In many fields of clinical routine, data acquisition is non-standardized. In medical imaging, physiological aspects of the subject or patient as well as technical parameters of the imaging device decisively influence measurement results. For example, magnetic resonance scanners of diverse manufactures, different scanners of the same manufacturer as well as varying parameters for controlling the same machine yield different results for the respective measurement. When keeping these technical aspects identical, small but significant differences in the measurements of the same patient still occur. They occur due to physiological effects like the hydration, time of day, and involuntary motion. Furthermore, not only the choice of software to analyze the data and its parametrization, but also the software-version and computer architecture have a significant influence on the measurements. This is why general recommendations for using scientific software and specific recommendations to improve reproducibility in neuroimaging research exist.
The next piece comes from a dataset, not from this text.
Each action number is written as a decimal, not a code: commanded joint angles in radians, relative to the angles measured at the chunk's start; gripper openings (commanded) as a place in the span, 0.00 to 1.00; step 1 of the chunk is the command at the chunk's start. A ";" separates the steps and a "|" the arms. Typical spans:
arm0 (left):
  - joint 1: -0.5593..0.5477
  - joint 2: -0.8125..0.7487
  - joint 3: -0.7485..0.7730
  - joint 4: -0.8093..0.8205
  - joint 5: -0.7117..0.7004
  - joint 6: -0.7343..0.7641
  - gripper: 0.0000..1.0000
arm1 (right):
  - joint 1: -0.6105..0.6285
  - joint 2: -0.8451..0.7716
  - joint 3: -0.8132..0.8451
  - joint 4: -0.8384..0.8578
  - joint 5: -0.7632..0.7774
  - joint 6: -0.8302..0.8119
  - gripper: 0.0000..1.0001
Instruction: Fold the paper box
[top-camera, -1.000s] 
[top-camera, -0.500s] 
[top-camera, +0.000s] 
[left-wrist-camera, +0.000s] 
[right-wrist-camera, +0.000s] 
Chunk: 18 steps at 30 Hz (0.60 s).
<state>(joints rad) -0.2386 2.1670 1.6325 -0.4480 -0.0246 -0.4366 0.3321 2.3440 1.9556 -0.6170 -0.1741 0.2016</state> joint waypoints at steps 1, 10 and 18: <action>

Therefore, (large-scale multicentric) studies rely on unified hardware, sequence, and imaging protocols to harmonize the acquired data und possibly a centralized analysis to increase the statistical power and to ensure that differences between diseased subjects and healthy controls occur due to the disease only.
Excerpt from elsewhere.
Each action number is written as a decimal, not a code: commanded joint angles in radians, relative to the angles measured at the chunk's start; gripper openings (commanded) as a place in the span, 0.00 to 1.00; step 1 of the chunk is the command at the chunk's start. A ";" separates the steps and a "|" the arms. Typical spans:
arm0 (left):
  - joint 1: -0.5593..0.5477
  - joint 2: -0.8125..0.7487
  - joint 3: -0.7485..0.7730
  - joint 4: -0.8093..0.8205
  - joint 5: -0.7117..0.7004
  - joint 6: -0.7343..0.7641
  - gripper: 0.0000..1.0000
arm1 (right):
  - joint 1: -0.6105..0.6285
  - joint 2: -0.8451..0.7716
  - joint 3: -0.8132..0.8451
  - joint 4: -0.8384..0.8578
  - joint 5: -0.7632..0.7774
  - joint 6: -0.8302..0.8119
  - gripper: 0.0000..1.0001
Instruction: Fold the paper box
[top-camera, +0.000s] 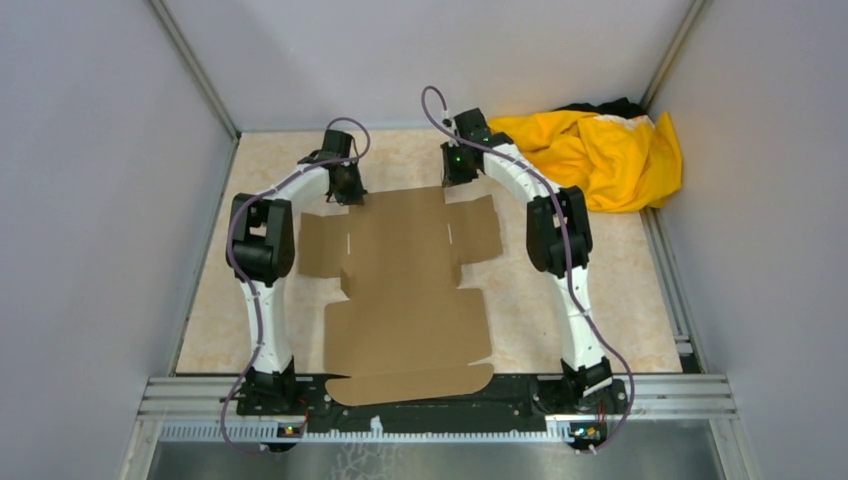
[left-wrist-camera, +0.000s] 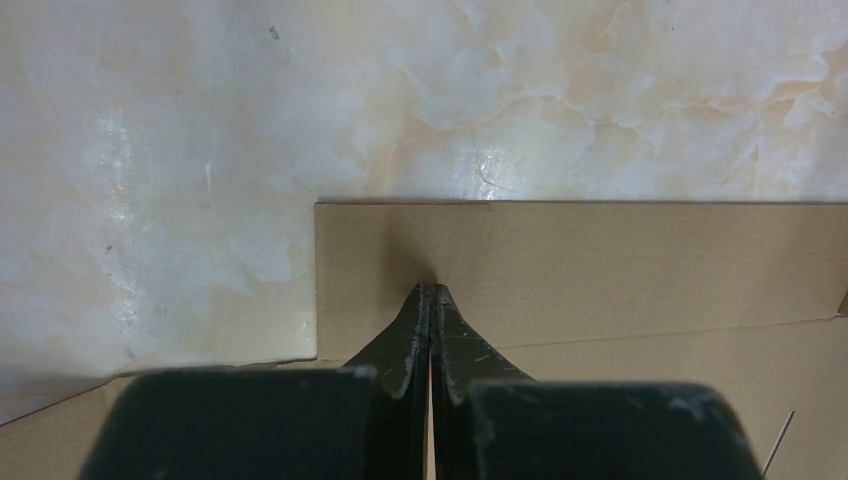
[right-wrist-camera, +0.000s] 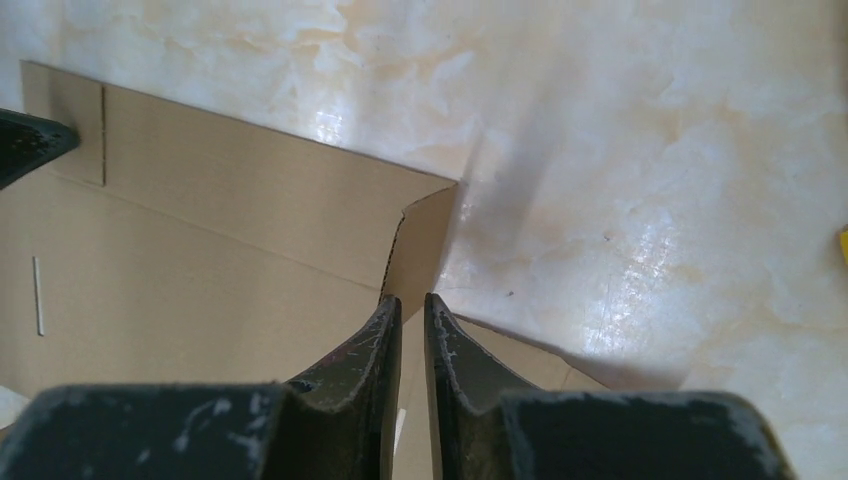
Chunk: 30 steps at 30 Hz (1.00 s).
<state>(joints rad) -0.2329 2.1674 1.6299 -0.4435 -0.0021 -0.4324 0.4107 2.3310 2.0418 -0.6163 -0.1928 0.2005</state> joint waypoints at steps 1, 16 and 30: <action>-0.008 0.054 -0.036 -0.051 0.045 0.009 0.00 | 0.013 -0.005 0.113 -0.013 -0.005 -0.019 0.15; -0.006 0.051 -0.027 -0.049 0.050 0.018 0.00 | 0.020 0.009 0.079 0.005 0.061 -0.006 0.17; -0.004 0.052 -0.033 -0.049 0.049 0.015 0.00 | -0.096 -0.011 -0.015 -0.056 0.230 -0.018 0.14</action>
<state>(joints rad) -0.2310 2.1693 1.6295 -0.4347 0.0273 -0.4290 0.3058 2.3932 2.0411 -0.6685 -0.0483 0.2050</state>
In this research area, a different approach is pursued by not harmonizing the acquired data explicitly. Through quantifying the systematic technical as well as physiological influences of the data acquisition, the variability of the data is evaluated. In order to achieve this, as much imaging data of as many as possible healthy subjects across as many as possible studies need to be analyzed. To get a first impression of the extent of the variability in measurement results, structural data of a few healthy subjects who participated in as many as possible different studies have to be analyzed. Subsequently, heterogenic data of as many as possible subjects and patients without neurological findings will be examined. To analyze the imaging data, common and well-known software packages like FreeSurfer or SPM will be used. Thereby, it will be possible to define standard ranges of brain structures on the one hand and on the other hand, by evaluating the quality of the imaging data, minimum requirements for the image acquisition can be defined. Possibly data which do not meet the minimum requirements can be used after applying methods to improve the data quality, for example after motion correction. It is not the goal to define specifications regarding the sequence or protocol explicitly, but to make heterogeneous MRI data comparable.